THE TAKEAWAY: UK visible trade balance comes in worse than expected at -8.56 billion pounds -> Lack of European demand for UK goods weakens trade balance -> Sterling falls
The UK visible trade deficit for March came in wider than expected at -8.56 billion pounds, but still narrower than February’s visible trade balance of -8.59 billion pounds. February’s deficit was revised lower from the previously thought -8.77 billion, according to the Office for National Statistics. Trade balance to non-EU narrowed to -4.1 billion pounds, better than the expected -4.7 billon.
Import of goods from Europe was way up from 16.9 billion pounds to 17.6 billion in March, while there was only a small rise in exports to Europe. Exports of goods to non-euro countries rose from 11.8 billion pounds to 13.2 billion. Therefore, the widening of trade deficit to Europe was offset by the narrowing of negative balance to non-EU countries.
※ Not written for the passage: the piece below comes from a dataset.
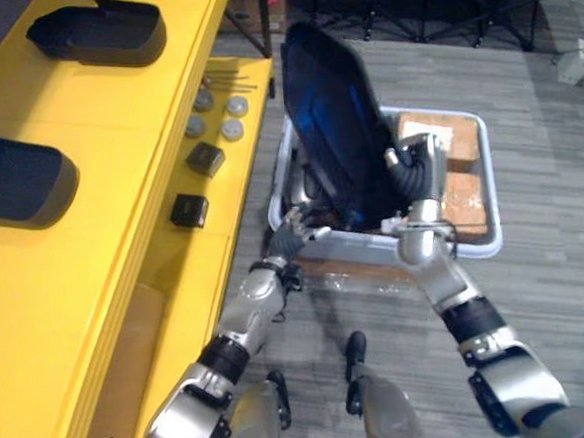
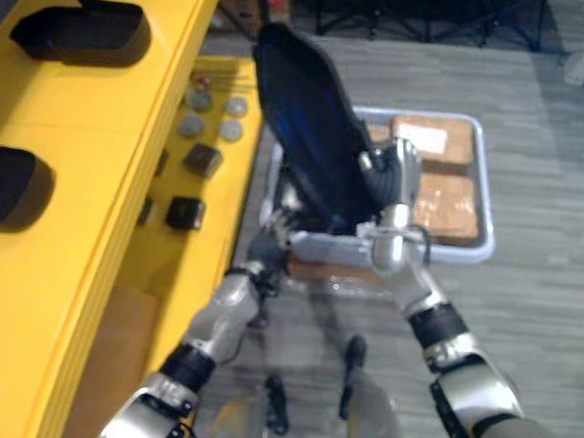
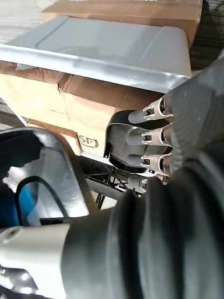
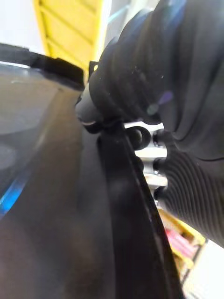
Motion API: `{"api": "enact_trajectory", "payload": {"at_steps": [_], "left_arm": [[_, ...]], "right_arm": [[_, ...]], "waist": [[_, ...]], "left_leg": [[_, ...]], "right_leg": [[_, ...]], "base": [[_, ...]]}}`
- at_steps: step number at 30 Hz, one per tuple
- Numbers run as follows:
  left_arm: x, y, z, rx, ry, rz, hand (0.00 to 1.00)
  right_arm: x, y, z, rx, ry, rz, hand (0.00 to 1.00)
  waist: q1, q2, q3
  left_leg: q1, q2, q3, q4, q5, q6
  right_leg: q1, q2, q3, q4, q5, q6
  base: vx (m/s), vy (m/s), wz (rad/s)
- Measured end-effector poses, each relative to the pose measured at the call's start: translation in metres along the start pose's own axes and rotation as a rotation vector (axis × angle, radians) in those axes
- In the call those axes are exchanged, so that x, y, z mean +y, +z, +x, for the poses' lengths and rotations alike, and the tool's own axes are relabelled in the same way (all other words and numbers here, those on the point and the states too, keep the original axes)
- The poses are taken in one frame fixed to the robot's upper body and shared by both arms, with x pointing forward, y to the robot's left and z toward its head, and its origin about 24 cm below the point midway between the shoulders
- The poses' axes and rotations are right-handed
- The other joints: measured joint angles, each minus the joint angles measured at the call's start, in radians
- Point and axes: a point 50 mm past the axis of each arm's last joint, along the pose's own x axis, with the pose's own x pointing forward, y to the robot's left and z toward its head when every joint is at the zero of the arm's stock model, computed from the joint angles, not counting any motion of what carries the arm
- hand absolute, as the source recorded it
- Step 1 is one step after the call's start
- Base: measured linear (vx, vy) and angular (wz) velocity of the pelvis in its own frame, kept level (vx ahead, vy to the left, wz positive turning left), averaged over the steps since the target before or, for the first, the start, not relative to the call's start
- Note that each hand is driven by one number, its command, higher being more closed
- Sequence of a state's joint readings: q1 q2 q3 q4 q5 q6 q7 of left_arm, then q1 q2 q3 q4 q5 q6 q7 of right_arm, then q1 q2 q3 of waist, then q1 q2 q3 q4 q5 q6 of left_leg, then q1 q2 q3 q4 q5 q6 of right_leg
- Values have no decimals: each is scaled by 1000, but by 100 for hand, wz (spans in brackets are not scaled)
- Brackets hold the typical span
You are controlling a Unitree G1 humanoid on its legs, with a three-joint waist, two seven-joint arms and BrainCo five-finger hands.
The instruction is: Walk over and take plastic housings, then place them on the shelf
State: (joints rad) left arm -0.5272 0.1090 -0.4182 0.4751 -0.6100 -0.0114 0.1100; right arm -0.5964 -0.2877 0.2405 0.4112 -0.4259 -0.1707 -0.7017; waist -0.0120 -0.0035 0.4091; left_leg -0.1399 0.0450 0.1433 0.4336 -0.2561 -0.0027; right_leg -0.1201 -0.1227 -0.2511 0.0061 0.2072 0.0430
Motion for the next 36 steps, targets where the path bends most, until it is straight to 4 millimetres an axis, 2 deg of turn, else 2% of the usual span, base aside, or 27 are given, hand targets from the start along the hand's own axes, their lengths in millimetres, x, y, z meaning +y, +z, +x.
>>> {"api": "enact_trajectory", "payload": {"at_steps": [9,14,21,35,36], "left_arm": [[-8,-11,-3,25,-21,30,0],[-5,-15,-5,36,11,26,0],[1,-25,-11,65,60,18,0],[12,-9,-14,-76,212,-40,0],[12,-8,-15,-81,218,-55,100]], "right_arm": [[26,18,-15,-39,90,57,100],[35,23,-22,-46,120,85,100],[40,11,-48,18,164,87,100],[45,3,-78,77,199,107,100],[46,3,-81,82,200,108,100]], "waist": [[1,0,0],[6,0,0],[7,-1,0],[6,-15,-6],[7,-17,-7]], "left_leg": [[7,-3,-5,-16,6,0],[34,-7,-4,-47,20,-2],[34,-4,-8,-56,26,-9],[38,-5,-21,-80,37,-13],[39,-5,-21,-80,38,-13]], "right_leg": [[2,-1,-7,0,1,2],[17,-3,-7,-2,-1,-2],[17,-5,-9,-6,-3,-4],[20,-1,-21,-16,-2,-4],[21,-1,-21,-16,-2,-4]], "base": [[-19,39,2],[-35,21,2],[-57,16,0],[-14,9,2],[-42,29,1]]}}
The euro-debt crisis has clearly curbed demand for British goods in Europe, which is the UK’s biggest export market. As the pound continues to strengthen against the euro, as has been the trend over the past year, the trade deficit between the UK and Europe will continue to grow.
The lack of growth in European exports could be cited as one of the contributors to the fall in the first quarter UK GDP. Tomorrow, Bank of England Governor Mervyn King will hold a press conference to explain to the reason’s behind the MPC’s decision to not raise QE.
The narrower than expected visible trade balance was a bad sign for sterling. GBP/USD fell below 1.6100 and reversed gains the pair made over the past two days. EUR/GBP continued an earlier day uptrend back towards 0.8000.